Isto também é conhecido pelos músicos europeus do século XX que se dedicaram à ruptura
“por dentro” da organização tradicional da música, como é o caso de Pierre Boulez, oriundo do
serialismo de Schoenberg. Ainda que não buscasse formas diversas de afinação, registro e execução
(no âmbito da escolha dos timbres), Boulez realiza em sua obra “Penser la Musique Aujourd-hui”
um outro modo de divisão: entre o espaço-tempo sonoro liso e estriado. Da escolha de ritmos e
frequências definidas, e em grau maior ou menor dotadas de uma métrica, teríamos um espaço
estriado. Da sucessão de sons e de ritmos caóticos, assimétricos, probabilísticos, ou indefinidos,
teríamos um espaço liso. De um lado, um espaço como as ruas de uma cidade, onde cada ponto é
localizável e quantificável, que corre pelas ruas como corre em trilhos, não importando o volume
nem a complexidade de sua circulação. De outro, um espaço que é como o céu onde circula uma
revoada de pássaros, ou uma mistura entre água do mar e do rio, ou de raspas de metal e madeira se
reorganizando na ação de um ímã (onde se obedece as leis da estocástica em fluxos turbilhonares,
ou da ação não-linear de campos magnéticos).

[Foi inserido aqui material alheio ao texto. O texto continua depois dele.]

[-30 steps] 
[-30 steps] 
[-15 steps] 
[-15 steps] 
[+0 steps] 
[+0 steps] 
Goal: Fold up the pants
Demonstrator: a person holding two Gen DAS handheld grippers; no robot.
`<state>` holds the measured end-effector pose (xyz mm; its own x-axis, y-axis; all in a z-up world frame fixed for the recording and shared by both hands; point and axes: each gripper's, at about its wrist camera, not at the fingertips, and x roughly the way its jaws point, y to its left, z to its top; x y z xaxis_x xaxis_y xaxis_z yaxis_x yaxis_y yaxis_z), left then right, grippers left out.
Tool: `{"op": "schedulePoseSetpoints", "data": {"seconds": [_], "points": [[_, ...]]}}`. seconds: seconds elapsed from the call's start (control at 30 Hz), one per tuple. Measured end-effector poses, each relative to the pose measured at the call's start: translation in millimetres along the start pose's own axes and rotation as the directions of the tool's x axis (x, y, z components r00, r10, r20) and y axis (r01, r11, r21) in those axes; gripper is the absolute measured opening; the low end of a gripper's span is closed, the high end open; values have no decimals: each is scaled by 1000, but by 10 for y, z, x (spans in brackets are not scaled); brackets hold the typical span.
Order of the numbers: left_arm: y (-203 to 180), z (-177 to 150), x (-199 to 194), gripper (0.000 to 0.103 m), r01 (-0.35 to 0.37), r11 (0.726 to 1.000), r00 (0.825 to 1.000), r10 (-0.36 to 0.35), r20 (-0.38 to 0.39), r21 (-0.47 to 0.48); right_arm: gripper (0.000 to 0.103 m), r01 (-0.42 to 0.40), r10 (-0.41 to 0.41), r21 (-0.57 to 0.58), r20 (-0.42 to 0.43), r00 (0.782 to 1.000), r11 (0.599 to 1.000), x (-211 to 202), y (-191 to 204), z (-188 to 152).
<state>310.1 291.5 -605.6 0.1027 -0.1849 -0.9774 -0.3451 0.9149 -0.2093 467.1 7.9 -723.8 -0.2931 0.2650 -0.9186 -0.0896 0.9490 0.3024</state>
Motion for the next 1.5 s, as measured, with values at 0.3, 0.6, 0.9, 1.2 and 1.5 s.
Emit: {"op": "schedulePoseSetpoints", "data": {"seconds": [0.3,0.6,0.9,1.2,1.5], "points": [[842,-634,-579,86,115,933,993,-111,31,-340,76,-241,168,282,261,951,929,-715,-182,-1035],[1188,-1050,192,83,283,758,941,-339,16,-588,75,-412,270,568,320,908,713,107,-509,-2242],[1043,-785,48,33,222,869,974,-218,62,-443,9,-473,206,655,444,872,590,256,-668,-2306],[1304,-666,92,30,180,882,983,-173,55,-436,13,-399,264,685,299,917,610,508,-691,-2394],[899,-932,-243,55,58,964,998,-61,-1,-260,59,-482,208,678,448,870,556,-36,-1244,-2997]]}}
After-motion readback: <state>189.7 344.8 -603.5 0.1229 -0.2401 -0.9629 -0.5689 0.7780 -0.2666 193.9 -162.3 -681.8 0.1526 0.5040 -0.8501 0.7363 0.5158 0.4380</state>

Mas a divisão que Boulez opera não é estanque: um espaço sonoro liso que é
demasiadamente polarizado pode ser ouvido como um espaço estriado (pode-se captar as
recorrências, as repetições, e até mesmo registrá-las numa partitura, ou reproduzi-las); um espaço
sonoro estriado que é demasiadamente complexo e plural pode ser ouvido como um espaço liso
(como um solo de John Coltrane, de onde não se extrai uma frase bem definida pela rapidez e
complexidade da variação em que é ouvida, mas apenas um rastro, uma nuvem do que foi ouvido, e
que rapidamente é apagada por uma nova sucessão de sons).
Atualmente, o que me parece mais interessante é o fato de que isto sempre esteve na música
que insistimos em chamar de tradicional (que na verdade diz respeito apenas à tradição européia),
sobretudo no encontro com outras matrizes culturais, com perspectivas bastante distintas do que é
música. Como é o caso bem próximo de nós, cearenses, dos pífanos, que Fábio Figueiredo e Angela
Lühning descrevem em seu artigo “Terça neutra: um intervalo musical de possível origem árabe na
música tradicional do nordeste brasileiro”. Mais do que se acomodarem à afinação tonal, os
flautistas de pífano acomodam a afinação tonal ao seu modo de entoar e de executar uma peça, e
com isso, produzem, sem necessariamente desviar ou romper nenhuma barreira, algo novo. De fato,
como diria Bruno Latour, jamais fomos modernos (portanto, também jamais fomos pós-modernos).
E é precisamente a respeito deste limiar, que se encontra em nós, na nossa percepção, que
atualmente compreendo que a divisão entre tipos de música – vanguardista ou tradicional, ou
qualquer outra dicotomia desta natureza – é infinitamente mais complexa do que simplesmente
tomar partido por uma escola de pensamento ou de estética. Muitas dúvidas e inquietações surgem
daí, sem que eu me proponha a dar qualquer resposta no momento. Acredito que é necessário tanto
seguir pesquisando novas concepções de música e de cultura em geral, quanto seguir me
aprimorando enquanto músico em sensibilidade e em técnica.